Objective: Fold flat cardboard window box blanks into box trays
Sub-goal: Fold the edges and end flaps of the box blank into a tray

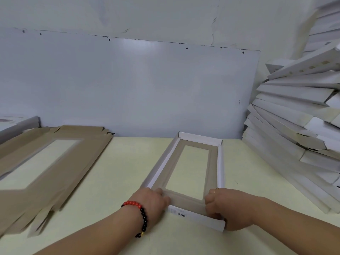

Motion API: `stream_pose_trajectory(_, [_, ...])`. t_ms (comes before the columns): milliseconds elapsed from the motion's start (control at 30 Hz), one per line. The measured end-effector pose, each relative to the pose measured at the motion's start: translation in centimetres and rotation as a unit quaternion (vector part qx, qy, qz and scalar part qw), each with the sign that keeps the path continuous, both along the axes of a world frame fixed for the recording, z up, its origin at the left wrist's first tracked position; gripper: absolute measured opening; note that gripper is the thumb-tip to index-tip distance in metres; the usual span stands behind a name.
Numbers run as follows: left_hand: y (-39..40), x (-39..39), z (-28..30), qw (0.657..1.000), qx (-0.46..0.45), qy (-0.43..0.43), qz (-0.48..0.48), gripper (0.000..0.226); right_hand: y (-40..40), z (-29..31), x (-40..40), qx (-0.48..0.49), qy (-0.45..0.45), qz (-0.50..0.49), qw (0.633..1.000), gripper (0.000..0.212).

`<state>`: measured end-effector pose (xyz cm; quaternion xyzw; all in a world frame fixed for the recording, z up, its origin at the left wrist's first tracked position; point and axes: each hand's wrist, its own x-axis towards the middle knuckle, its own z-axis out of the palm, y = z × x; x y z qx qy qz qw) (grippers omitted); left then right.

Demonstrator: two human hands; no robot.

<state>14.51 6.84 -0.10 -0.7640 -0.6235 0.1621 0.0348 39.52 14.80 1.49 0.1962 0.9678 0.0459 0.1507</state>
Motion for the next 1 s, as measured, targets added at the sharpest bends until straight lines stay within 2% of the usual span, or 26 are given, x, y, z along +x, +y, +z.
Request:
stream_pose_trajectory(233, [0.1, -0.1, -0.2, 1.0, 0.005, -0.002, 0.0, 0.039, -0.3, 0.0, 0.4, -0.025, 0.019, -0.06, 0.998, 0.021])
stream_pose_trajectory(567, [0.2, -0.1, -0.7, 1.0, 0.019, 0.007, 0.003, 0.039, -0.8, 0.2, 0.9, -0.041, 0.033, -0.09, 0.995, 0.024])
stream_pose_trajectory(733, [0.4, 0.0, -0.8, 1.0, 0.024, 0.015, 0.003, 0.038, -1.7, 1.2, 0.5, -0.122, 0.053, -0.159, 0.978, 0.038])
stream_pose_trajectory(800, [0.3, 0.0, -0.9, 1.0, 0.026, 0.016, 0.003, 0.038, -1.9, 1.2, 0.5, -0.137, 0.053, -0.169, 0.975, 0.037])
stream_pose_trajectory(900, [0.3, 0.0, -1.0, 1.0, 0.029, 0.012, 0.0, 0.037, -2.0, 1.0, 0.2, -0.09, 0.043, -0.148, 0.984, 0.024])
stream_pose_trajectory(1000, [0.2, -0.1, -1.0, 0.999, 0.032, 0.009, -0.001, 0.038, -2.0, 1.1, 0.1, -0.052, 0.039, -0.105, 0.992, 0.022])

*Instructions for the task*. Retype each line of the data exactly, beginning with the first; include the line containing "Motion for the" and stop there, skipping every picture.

*Result for this exercise*.
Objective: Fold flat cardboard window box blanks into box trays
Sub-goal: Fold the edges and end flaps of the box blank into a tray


Motion API: `stream_pose_trajectory(_, [_, ...])`. t_ms (comes before the columns): milliseconds elapsed from the motion's start (control at 30 Hz), one per line. The measured end-effector pose, each relative to the pose measured at the motion's start: translation in centimetres and rotation as a unit quaternion (vector part qx, qy, qz and scalar part qw), each with the sign that keeps the path continuous, both along the axes of a world frame fixed for the recording, z up, its origin at the left wrist's first tracked position; gripper: absolute measured opening; note that gripper is the thumb-tip to index-tip distance in metres; the usual span stands behind a name.
Numbers run as follows: left_hand: y (-39..40), x (-39..39), z (-28..30), qw (0.657..1.000), qx (-0.46..0.45), qy (-0.43..0.43), qz (-0.48..0.48), gripper (0.000..0.226); right_hand: y (-40..40), z (-29..31), x (-40..40), qx (-0.48..0.49), qy (-0.45..0.45), qz (-0.50..0.49), qw (0.633..1.000), gripper (0.000..0.212).

`<state>`: measured end-effector pose (xyz cm; quaternion xyzw; all in a world frame fixed for the recording, z up, its origin at the left wrist's first tracked position; point and axes: each hand's wrist, its own x-axis towards the middle knuckle, its own z-axis out of the palm, y = z × x; x y z qx qy qz qw) (grippers omitted); left then right.

Demonstrator: two human hands; no robot.

<state>14.51 6.84 -0.10 -0.7640 -0.6235 0.1621 0.0348 39.52 14.80 1.49 0.1962 0.9678 0.0459 0.1507</state>
Motion for the next 1 s, as measured, targets added at the sharpest bends until straight lines stay within 2% of the usual span, or 26 are given, x, y, z along +x, +y, +z.

For this exercise, nothing more remains to be given.